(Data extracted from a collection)
━━━━━━━━

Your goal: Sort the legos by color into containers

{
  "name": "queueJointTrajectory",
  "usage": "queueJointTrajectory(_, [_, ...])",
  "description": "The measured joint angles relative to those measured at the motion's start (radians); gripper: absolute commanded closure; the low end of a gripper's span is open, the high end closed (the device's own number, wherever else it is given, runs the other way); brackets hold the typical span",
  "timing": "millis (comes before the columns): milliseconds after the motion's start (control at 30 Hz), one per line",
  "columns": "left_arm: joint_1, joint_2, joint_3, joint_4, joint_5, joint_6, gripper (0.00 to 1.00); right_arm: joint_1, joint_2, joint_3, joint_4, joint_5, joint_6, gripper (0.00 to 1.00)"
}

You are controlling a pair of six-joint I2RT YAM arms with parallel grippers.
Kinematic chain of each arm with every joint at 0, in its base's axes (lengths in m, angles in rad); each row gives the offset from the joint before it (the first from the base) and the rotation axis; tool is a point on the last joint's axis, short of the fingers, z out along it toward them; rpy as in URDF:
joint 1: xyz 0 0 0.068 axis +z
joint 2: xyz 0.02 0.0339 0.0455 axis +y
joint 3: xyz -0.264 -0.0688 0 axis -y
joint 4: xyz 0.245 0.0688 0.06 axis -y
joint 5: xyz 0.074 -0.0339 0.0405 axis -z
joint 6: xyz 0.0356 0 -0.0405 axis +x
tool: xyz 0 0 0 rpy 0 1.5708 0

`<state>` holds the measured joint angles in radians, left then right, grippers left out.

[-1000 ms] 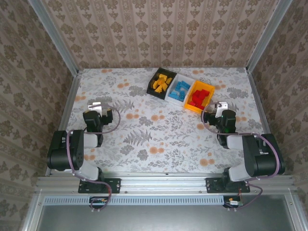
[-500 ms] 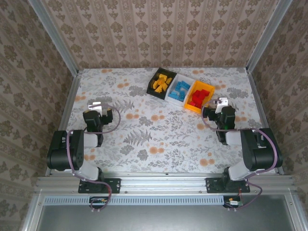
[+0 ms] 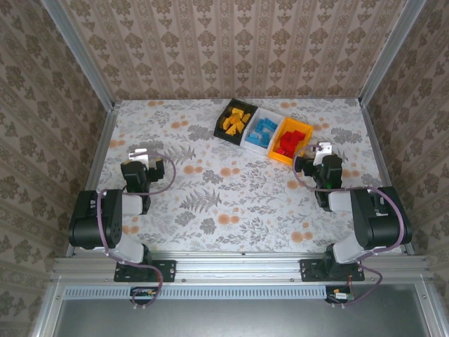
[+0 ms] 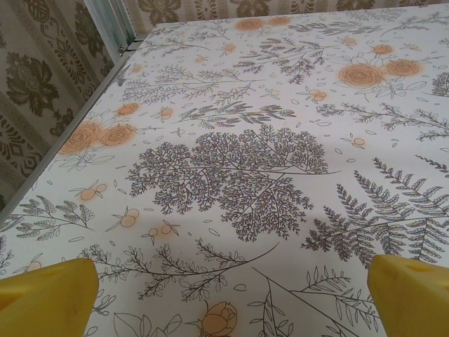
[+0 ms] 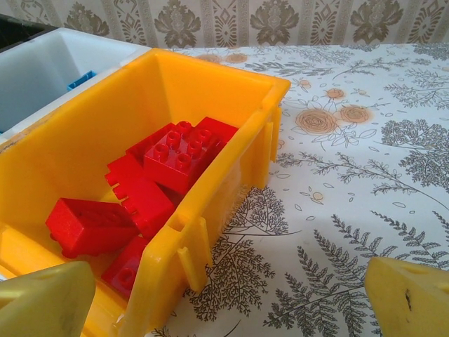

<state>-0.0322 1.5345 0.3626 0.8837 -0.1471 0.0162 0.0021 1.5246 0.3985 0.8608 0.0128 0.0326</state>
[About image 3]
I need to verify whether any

━━━━━━━━

What do the lines above say from the line containing "joint 4: xyz 0.245 0.0688 0.06 axis -y" through the last line? Quote them exactly, both ends included, and leave out the pictures.

joint 4: xyz 0.245 0.0688 0.06 axis -y
joint 5: xyz 0.074 -0.0339 0.0405 axis -z
joint 6: xyz 0.0356 0 -0.0405 axis +x
tool: xyz 0 0 0 rpy 0 1.5708 0

`<state>` holds the measured joint angles in radians, left then right, grippers left out.

[-1000 ms] 
[-500 ms] 
[+0 ms] 
[+0 ms] 
[+0 ms] 

<state>-0.0322 1.5345 0.3626 0.8837 -0.1471 0.0162 0.0021 1.5246 0.3985 0.8608 0.0128 0.0326</state>
[About image 3]
I need to verify whether any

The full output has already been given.